Work to complete:
Reproduce verbatim the lines of the material below, starting at the line with "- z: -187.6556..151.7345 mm" and ending at the line with "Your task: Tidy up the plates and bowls", both inclusive; skip the rest.

────────────────────────────────────────

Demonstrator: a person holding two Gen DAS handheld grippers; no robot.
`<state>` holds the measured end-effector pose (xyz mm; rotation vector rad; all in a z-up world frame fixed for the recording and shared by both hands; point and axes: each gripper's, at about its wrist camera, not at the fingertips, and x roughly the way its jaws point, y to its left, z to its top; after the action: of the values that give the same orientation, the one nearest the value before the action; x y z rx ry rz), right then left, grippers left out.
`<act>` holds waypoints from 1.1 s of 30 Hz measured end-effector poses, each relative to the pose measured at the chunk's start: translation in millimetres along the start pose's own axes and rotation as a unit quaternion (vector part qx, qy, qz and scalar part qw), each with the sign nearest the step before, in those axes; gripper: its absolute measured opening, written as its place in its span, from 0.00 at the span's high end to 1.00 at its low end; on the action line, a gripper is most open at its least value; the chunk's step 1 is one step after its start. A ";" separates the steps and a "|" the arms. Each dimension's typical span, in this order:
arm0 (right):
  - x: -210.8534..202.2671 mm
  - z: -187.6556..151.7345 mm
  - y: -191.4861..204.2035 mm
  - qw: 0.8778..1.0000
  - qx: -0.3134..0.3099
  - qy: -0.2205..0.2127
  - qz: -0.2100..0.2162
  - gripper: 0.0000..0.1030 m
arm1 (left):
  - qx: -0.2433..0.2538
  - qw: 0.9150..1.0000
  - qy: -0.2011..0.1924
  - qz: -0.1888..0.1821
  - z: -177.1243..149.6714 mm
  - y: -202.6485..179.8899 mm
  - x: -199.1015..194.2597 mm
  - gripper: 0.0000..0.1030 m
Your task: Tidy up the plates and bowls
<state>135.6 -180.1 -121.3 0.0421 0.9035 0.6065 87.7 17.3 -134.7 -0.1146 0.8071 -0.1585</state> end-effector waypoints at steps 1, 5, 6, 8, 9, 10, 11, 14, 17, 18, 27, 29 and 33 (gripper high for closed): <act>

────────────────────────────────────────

Completed task:
  - z: -187.6556..151.7345 mm
  - y: -191.4861..204.2035 mm
  - qw: 0.8778..1.0000
  - qx: -0.3134..0.3099
  - qy: -0.2205..0.2127
  - qz: -0.2100..0.2162
  - gripper: 0.0000..0.1030 m
arm1 (left):
  - qx: -0.2433..0.2538
  - qw: 0.9150..1.0000
  - qy: -0.2011..0.1924
  - qz: -0.1888..0.1821
  - z: -177.1243..149.6714 mm
  - y: -202.6485..179.8899 mm
  - x: -199.1015..194.2597 mm
  - gripper: 0.0000..0.1030 m
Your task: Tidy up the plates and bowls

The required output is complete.